Much like Liminal’s previous outing in short fiction, Against Disappearance is a collection from First Nations writers and writers of colour longlisted for the inaugural Liminal and Pantera Press Nonfiction Prize. Both identities trouble the whiteness of Australia, a nation founded on the myth of terra nullius and exclusion of people of colour. “The enforced disappearance of cultures is often framed as natural or inevitable,” McIntosh writes, “If nothing was here, then nothing could be murdered — or so the logic loops, bloodied hands wiped clean.” So, Against Disappearance does what it says on the package: it resists the forces that would disappear selves, peoples, cultures.
All the writing in this collection are short pieces of nonfiction. What thrills is the sheer exuberance of approaches. To show how the past emerges into the present, why not have cascading footnotes as in Kasumi Borczyk’s Private Performances in the first section, Inheritances, stepping back through time to their mother’s upbringing under Chinese domination. It’s not even clear exactly where or when this history takes place, the point is not the specifics but the process by which the present sits on the past.
Nothing here goes uncomplicated. For instance, there’s memoir, as in Lur Algharabi’s You Either Die a Refugee Or Live Long Enough To Become A Diaspora Writer, a title which suggests the purpose of the piece, to resist the very idea of memoir or at least a certain kind of it. “I started to dig into my past for misery because my supply was running low,” she writes, exposing a prison that the diaspora writers of the title might find themselves: “to erase refugeeship, we take on profitless careers that require us to examine our own pain”.
I challenge you not to be excited by Hannah Wu and Jon Tjhia’s layering techniques, one derived from calligraphy, the other from lists of items and their provenance, to similar but different ends. For Wu, calligraphy is “not creation or originality, but … a practice of teaching, passing on and inheriting”, but in the end it becomes more about silences, her mother considering “writing as discipline, as a form of withholding … of coping at a time when speaking openly was not always a possibility”. In Tjhia’s Present And Accounted For, a thing is “a gathering of its ancestors”, but he also resists the temptation of a tidy image:
I like when air bends light. I like that geological feeling you get when a freeway takes a ill in its stride. A casual vivisection reveals the ground’s layers. Don’t worry! On flat land, concrete slabs face the road with a repeating pattern, made to disperse the echoes of a thousand small explosions. In this way, crushed and reconstituted rocks impersonate real rocks, but also they are kind of real rocks. If there’s a metaphor here, find it yourself.
Next comes a section titled Archives. An archive, or the as it is often written, is not neutral; it is a product of how, who by and when history is recorded. Gunai/Kurnai writer Veronica Gorrie and Bundjalung writer Barry Corr articulate how this is particularly fraught in Australia, where the archives have been used to control and surveil Aboriginal people while obscuring the culpability of settlers. André Dao wrestles with what archives do for stateless and dispossessed people, considering how the UN Global Pulse records migrants crossing the Mediterranean. “The hand is writing, is law, is the record, is force, is violence, is coercion. And the shape is the void where a person might be,” he writes. Lucia Tường Vy Nguyễn takes this idea further as she considers face recognition technology, seeing in it echoes of the pseudoscience of physiognomy. In response she plays with other pseudosciences like astrology and palm reading: “Toying with empirical methods of meaning-making,” she writes, “Offers an antidote to an world rendered meaningless by rampant exploitation and policing under the same hand. Read the palm. Bite it.”

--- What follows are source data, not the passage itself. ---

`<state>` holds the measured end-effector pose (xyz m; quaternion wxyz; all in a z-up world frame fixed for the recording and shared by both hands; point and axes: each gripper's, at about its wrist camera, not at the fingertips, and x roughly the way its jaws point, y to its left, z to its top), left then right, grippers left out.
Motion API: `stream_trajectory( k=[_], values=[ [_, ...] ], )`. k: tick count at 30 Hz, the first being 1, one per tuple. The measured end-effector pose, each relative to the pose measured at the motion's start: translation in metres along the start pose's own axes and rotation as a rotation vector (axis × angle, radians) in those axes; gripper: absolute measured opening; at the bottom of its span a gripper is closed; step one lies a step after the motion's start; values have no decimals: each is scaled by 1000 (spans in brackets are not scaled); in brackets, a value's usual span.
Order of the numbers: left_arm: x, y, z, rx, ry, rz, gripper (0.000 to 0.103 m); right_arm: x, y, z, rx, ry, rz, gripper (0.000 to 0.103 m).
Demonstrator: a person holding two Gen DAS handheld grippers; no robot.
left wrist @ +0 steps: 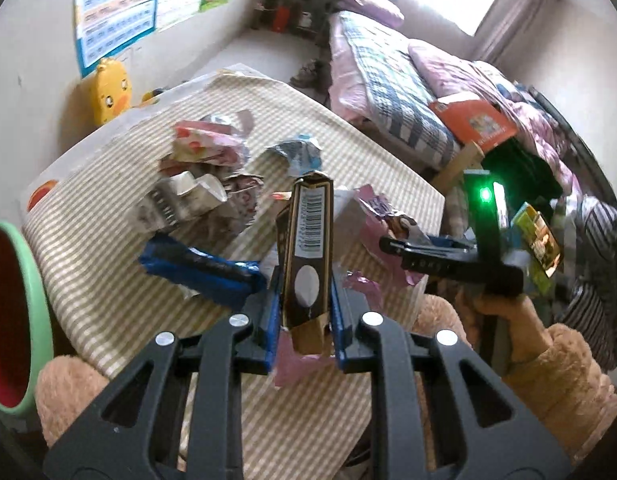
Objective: Collect trash
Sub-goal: 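Grasp the brown barcode box with the left tool while the right tool holds the pink bag, then release the brown box into the bucket with left tool while right drops pink bag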
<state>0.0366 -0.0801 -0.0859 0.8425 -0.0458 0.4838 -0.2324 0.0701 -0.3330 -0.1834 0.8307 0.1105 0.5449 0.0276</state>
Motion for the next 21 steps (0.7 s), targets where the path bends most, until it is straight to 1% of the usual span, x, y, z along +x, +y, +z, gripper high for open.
stream_trajectory(
  k=[1,2,5,7,10,13,15,17,21],
  values=[
    [-3,4,-2,-10,-6,5,20,-1,-1,-3,15,-7,34,45],
    [-6,8,-2,-18,-11,8,20,-4,-1,-4,26,-11,36,38],
    [-10,19,-6,-52,-24,18,20,-18,1,-8,30,-44,24,32],
    [-12,26,-7,-70,-32,21,20,-30,0,-8,45,-70,29,31],
    [-16,36,-9,-95,-50,26,20,-60,1,-8,79,-143,37,31],
    [-22,43,-8,-119,-71,24,20,-86,7,-4,93,-203,66,31],
    [-27,47,-8,-125,-89,30,20,-104,18,-3,86,-248,97,31],
    [-33,51,-8,-128,-108,40,20,-115,33,3,71,-273,122,31],
    [-43,63,-9,-146,-138,52,20,-125,68,7,26,-286,183,31]
  ],
)
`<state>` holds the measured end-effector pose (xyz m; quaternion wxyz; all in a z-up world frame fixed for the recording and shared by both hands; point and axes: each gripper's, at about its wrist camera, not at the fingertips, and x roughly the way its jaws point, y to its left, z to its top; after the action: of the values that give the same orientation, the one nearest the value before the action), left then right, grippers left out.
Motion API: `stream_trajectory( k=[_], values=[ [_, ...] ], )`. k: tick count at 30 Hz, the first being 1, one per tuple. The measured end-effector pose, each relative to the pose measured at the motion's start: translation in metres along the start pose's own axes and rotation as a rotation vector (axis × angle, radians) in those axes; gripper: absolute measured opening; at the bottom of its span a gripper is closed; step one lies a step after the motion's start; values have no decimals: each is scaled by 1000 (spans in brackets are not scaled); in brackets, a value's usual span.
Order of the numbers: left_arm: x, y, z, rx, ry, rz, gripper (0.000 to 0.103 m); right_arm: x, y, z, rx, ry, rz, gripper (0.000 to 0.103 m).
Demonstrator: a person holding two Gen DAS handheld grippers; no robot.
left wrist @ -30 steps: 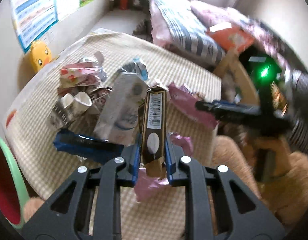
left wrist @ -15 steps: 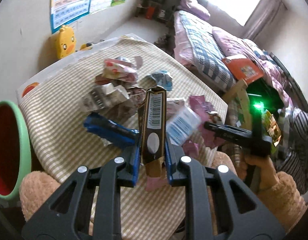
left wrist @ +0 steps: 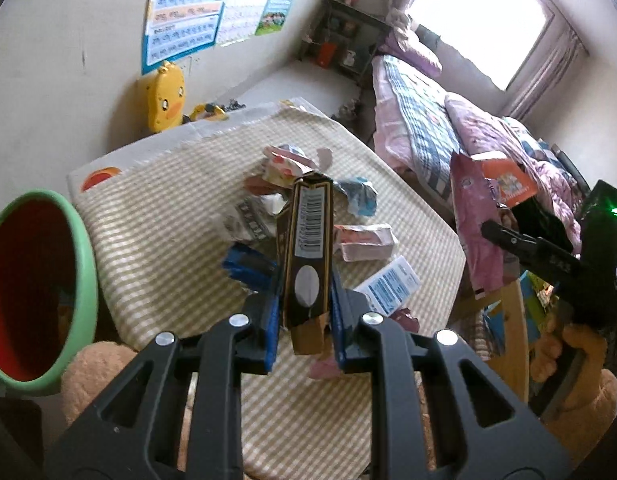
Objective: Collect trash
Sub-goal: 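Release the brown box into the bucket with left tool while right drops pink bag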
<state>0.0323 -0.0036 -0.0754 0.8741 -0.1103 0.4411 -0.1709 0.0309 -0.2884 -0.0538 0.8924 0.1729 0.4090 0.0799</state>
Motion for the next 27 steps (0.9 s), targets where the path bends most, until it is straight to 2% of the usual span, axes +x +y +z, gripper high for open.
stream_trajectory(
  k=[10,21,27],
  values=[
    [-16,41,-11,-76,-15,33,20,19,80,-7,-114,59,115,32],
    [-30,69,-15,-131,-34,72,20,34,120,-19,-165,119,171,32],
    [-45,93,-14,-154,-68,160,20,42,137,-27,-180,154,208,32]
  ],
)
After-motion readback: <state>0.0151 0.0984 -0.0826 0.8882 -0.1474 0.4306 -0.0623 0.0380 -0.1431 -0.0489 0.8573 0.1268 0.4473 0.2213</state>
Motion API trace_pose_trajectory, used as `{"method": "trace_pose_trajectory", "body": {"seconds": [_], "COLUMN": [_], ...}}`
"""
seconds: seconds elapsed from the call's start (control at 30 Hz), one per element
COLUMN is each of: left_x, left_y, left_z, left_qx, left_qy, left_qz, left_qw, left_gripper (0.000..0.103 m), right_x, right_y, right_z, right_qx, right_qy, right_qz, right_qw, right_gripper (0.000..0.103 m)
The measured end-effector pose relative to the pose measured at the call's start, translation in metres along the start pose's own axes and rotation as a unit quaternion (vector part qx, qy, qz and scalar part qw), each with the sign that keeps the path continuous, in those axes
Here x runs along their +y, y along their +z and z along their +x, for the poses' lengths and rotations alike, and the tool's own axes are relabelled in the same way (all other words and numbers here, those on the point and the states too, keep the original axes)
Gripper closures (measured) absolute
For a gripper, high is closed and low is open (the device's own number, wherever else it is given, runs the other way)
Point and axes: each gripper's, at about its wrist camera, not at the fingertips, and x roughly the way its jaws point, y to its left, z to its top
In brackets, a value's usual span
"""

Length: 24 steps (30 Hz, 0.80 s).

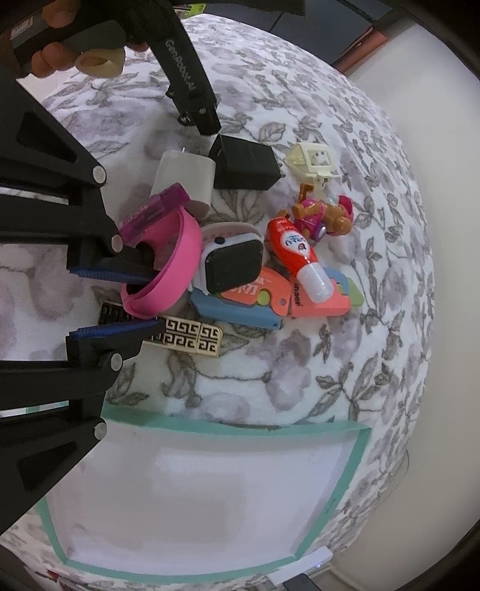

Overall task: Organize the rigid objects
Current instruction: 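Carry the black car with the left tool while the right carries the pink band to the tray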

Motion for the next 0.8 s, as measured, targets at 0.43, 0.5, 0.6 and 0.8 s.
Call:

To make something opaque is to colour it in (to go against disappearance), but it can also mean to obscure, and the writings in the final section, titled Opacities, are the most challenging technically and demanding personally. Most of them ‘toy’ with memoir and personal experience. In An Ifugao Speaks, Grace Ugamay Dulawan searches for what can’t be expressed in writing as she constructs her family’s indigenous Filipino genealogy. Writing for her is colonial; “how did we see ourselves before they saw us?” she asks. Also an island story the collection ends with Frankey Chung-Kok-Lun’s exquisite Island Bodies, in which he weaves threads through time and space, drawing together the histories and extinctions of Mauritius, where he grew up, and the Galapagos.
There are threads that move within this collection, from one writer to spark a resonance in another. One is a kind of withholding. Mykaela Saunders interrupts her story about her Uncle Kev several times to say, “I won’t write any more about this because I don’t want it in the archive”. Refusal can be resistance; single or simple stories can be extracted, become resources to be exploited. It demands more of us as readers, asking us to infer what is unsaid, or maybe not at all, accepting there are place we can’t go.
Another is the limits of words, a perennial theme of writers, but here sharpened by the abuse of writing by colonial powers. If you find the writing here dense and abstract, I think that is part of the point. These writers are exploring the limits of prose, crashing up against them to delineate the edges, like a bat using echolocation in a cave. What glimpses there are beyond these limits thrill with possibility.
Gay rating: 3/5 for queer writings on transition and gender identity.